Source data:
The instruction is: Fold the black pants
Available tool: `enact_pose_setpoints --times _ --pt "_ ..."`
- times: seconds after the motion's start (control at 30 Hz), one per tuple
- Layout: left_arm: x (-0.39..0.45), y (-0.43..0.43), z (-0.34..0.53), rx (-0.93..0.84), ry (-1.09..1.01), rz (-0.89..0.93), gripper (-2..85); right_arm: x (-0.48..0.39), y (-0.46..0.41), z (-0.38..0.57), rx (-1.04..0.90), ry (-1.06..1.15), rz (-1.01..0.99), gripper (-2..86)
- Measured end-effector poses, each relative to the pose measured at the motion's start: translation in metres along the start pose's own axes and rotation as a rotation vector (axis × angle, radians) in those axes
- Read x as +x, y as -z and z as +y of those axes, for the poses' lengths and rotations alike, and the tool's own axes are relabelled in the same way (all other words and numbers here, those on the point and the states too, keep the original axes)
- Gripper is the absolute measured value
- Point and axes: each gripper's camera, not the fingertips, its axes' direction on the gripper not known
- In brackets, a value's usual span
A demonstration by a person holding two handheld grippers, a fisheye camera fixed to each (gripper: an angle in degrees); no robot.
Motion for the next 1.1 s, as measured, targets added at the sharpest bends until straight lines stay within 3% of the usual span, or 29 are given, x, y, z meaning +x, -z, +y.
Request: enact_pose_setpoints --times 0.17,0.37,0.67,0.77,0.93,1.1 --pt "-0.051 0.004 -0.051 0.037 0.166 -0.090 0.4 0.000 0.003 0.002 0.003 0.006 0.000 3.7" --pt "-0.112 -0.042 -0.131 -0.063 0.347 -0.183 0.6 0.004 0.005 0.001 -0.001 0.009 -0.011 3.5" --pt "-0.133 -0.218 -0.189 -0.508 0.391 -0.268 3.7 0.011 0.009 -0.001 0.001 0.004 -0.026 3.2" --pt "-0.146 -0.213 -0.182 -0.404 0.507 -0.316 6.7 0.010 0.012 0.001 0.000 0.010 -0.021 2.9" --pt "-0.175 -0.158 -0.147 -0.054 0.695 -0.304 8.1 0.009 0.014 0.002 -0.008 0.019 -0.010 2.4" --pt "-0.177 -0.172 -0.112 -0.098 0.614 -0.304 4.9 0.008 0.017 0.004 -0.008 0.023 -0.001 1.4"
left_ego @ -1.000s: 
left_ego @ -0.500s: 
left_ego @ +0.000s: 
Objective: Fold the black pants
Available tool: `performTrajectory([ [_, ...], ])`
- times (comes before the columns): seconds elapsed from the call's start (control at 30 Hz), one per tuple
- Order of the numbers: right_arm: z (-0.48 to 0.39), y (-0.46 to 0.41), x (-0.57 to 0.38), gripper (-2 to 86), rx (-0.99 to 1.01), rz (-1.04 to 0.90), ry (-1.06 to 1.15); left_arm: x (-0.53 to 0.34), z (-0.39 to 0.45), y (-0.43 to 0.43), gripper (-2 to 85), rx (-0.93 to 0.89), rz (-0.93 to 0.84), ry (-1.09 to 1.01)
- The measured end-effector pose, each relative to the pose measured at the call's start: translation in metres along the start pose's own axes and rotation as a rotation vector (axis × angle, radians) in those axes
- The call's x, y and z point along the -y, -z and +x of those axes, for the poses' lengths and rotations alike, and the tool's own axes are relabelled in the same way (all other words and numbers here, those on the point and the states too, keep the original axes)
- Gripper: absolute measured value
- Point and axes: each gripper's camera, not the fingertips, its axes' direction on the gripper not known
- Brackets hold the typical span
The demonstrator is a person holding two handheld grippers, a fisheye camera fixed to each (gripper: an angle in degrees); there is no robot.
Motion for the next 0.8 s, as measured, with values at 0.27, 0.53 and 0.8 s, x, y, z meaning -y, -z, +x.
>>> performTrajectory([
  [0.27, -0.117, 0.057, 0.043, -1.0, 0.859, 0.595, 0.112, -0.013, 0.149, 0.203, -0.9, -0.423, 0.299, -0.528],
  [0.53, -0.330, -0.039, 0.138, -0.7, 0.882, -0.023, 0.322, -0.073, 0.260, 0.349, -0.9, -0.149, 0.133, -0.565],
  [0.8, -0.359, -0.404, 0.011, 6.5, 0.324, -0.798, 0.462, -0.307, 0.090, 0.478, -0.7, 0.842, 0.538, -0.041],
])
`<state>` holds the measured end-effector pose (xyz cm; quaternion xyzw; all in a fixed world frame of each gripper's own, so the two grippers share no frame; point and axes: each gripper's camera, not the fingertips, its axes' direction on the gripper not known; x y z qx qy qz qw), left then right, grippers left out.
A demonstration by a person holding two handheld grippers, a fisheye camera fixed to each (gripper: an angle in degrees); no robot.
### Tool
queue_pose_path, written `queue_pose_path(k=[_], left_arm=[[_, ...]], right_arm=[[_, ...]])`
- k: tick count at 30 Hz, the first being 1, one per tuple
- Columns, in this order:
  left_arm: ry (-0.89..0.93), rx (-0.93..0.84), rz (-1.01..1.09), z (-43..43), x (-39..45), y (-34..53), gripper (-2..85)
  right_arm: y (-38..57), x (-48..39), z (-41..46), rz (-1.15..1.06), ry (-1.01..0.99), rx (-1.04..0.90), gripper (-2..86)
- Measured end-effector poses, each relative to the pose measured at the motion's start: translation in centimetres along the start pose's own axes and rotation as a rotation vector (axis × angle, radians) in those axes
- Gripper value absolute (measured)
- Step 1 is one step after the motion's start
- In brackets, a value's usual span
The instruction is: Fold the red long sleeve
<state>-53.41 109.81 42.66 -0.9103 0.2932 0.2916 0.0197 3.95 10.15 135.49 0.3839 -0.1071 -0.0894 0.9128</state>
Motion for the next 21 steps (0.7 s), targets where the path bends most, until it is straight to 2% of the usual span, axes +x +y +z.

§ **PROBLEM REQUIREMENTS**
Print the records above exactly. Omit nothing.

§ **EXERCISE RESPONSE**
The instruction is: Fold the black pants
Available tool: `enact_pose_setpoints --times _ --pt "_ ..."`
- times: seconds after the motion's start (control at 30 Hz), one per tuple
- Layout: left_arm: x (-0.39..0.45), y (-0.43..0.43), z (-0.34..0.53), rx (-0.93..0.84), ry (-1.09..1.01), rz (-0.89..0.93), gripper (-2..85); right_arm: x (-0.48..0.39), y (-0.46..0.41), z (-0.38..0.57), rx (-1.04..0.90), ry (-1.06..1.15), rz (-1.01..0.99), gripper (-2..86)
- Measured end-effector poses, each relative to the pose measured at the motion's start: translation in metres along the start pose's own axes and rotation as a rotation vector (axis × angle, radians) in those axes
- Read x as +x, y as -z and z as +y of those axes, for the poses' lengths and rotations alike, and the tool's own axes are relabelled in the same way (all other words and numbers here, those on the point and the states too, keep the original axes)
- Gripper is the absolute measured value
- Point and axes: each gripper's camera, not the fingertips, its axes' direction on the gripper not known
- In brackets, a value's usual span
A demonstration by a person holding two handheld grippers, a fisheye camera fixed to each (gripper: an angle in degrees); no robot.
Motion for the next 1.1 s, as measured, targets added at the sharpest bends until straight lines stay within 3% of the usual span, or 29 are given, x, y, z meaning +x, -z, +y.
Request: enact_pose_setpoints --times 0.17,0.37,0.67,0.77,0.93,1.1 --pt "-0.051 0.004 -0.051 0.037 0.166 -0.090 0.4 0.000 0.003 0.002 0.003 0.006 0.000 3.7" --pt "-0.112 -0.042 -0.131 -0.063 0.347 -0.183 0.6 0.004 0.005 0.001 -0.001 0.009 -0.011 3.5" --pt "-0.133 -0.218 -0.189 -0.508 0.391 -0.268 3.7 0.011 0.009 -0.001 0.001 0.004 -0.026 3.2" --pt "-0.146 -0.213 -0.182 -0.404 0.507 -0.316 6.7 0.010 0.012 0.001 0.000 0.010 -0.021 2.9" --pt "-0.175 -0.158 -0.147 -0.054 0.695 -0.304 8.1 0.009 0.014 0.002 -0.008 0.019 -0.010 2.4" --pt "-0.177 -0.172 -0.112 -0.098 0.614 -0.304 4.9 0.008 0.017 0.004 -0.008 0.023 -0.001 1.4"
left_ego @ -1.000s: 
left_ego @ -0.500s: 
left_ego @ +0.000s: 
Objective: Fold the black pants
Available tool: `performTrajectory([ [_, ...], ])`
- times (comes before the columns): seconds elapsed from the call's start (control at 30 Hz), one per tuple
- Order of the numbers: right_arm: z (-0.48 to 0.39), y (-0.46 to 0.41), x (-0.57 to 0.38), gripper (-2 to 86), rx (-0.99 to 1.01), rz (-1.04 to 0.90), ry (-1.06 to 1.15); left_arm: x (-0.53 to 0.34), z (-0.39 to 0.45), y (-0.43 to 0.43), gripper (-2 to 85), rx (-0.93 to 0.89), rz (-0.93 to 0.84), ry (-1.09 to 1.01)
- The measured end-effector pose, each relative to the pose measured at the call's start: translation in metres along the start pose's own axes and rotation as a rotation vector (axis × angle, radians) in those axes
- The call's x, y and z point along the -y, -z and +x of those axes, for the poses' lengths and rotations alike, and the tool's own axes are relabelled in the same way (all other words and numbers here, those on the point and the states too, keep the original axes)
- Gripper: absolute measured value
- Point and axes: each gripper's camera, not the fingertips, its axes' direction on the gripper not known
- Brackets hold the typical span
The demonstrator is a person holding two handheld grippers, a fisheye camera fixed to each (gripper: an angle in degrees); there is no robot.
Motion for the next 0.8 s, as measured, with values at 0.27, 0.53 and 0.8 s, x, y, z meaning -y, -z, +x.
>>> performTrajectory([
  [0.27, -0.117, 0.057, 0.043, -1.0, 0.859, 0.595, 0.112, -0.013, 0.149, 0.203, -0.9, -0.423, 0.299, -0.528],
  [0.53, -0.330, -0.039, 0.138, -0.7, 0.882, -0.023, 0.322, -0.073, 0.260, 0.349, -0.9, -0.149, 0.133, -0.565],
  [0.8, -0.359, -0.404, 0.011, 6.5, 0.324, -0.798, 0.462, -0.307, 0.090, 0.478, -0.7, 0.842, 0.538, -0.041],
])
`<state>` holds the measured end-effector pose (xyz cm; quaternion xyzw; all in a fixed world frame of each gripper's own, so the two grippers share no frame; point and axes: each gripper's camera, not the fingertips, its axes' direction on the gripper not known; x y z qx qy qz qw), left then right, grippers left out.
A demonstration by a person holding two handheld grippers, a fisheye camera fixed to each (gripper: an angle in degrees); no robot.
### Tool
queue_pose_path, written `queue_pose_path(k=[_], left_arm=[[_, ...]], right_arm=[[_, ...]])`
- k: tick count at 30 Hz, the first being 1, one per tuple
- Columns, in this order:
  left_arm: ry (-0.89..0.93), rx (-0.93..0.84), rz (-1.01..1.09), z (-43..43), x (-39..45), y (-34..53), gripper (-2..85)
  right_arm: y (-38..57), x (-48..39), z (-41..46), rz (-1.15..1.06), ry (-1.01..0.99), rx (-1.04..0.90), gripper (-2..86)
- Measured end-effector poses, each relative to the pose measured at the motion's start: translation in centimetres along the start pose's own axes and rotation as a rotation vector (axis × angle, radians) in those axes
- Gripper value absolute (measured)
- Step 1 is one step after the motion's start
- In brackets, a value's usual span
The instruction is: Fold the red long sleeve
<state>-53.41 109.81 42.66 -0.9103 0.2932 0.2916 0.0197 3.95 10.15 135.49 0.3839 -0.1071 -0.0894 0.9128</state>
Motion for the next 21 steps (0.7 s), targets where the path bends most, until it is straight to 2% of the usual span, axes +x +y +z.

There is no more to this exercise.